What to work on: Throughout the material below, count each line in which the word "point" appears, then reply with the count only.

Given material:
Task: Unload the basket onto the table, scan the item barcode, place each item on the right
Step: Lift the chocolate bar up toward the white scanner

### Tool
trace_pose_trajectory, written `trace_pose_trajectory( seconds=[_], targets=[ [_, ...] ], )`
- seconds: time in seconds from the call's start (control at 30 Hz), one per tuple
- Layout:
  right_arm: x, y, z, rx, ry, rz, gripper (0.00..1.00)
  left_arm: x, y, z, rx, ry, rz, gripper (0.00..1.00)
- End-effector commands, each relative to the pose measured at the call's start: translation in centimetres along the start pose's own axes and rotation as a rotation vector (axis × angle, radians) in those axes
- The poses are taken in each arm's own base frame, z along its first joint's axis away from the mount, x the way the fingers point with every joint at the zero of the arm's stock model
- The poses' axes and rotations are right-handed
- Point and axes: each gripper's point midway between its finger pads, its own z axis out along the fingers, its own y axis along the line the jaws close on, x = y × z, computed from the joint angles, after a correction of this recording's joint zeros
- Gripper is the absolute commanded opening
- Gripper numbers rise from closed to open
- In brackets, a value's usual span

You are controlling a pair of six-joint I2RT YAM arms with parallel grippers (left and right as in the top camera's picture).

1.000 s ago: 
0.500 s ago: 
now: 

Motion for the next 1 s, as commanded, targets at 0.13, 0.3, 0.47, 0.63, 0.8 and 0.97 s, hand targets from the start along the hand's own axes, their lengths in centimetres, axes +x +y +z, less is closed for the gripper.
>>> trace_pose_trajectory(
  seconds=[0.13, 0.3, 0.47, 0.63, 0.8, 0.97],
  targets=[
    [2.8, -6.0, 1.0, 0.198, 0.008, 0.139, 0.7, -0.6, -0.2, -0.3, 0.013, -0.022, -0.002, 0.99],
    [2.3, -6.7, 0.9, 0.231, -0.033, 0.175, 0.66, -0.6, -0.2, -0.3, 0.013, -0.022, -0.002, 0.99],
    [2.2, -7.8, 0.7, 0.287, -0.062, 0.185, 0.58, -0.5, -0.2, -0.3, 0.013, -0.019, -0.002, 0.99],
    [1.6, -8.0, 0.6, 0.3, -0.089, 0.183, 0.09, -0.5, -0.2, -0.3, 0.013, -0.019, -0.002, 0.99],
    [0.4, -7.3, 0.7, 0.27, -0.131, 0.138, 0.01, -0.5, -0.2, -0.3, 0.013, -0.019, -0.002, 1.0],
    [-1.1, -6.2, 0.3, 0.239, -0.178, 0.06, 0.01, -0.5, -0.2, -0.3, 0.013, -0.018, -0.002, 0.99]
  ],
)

Response to the exercise: 2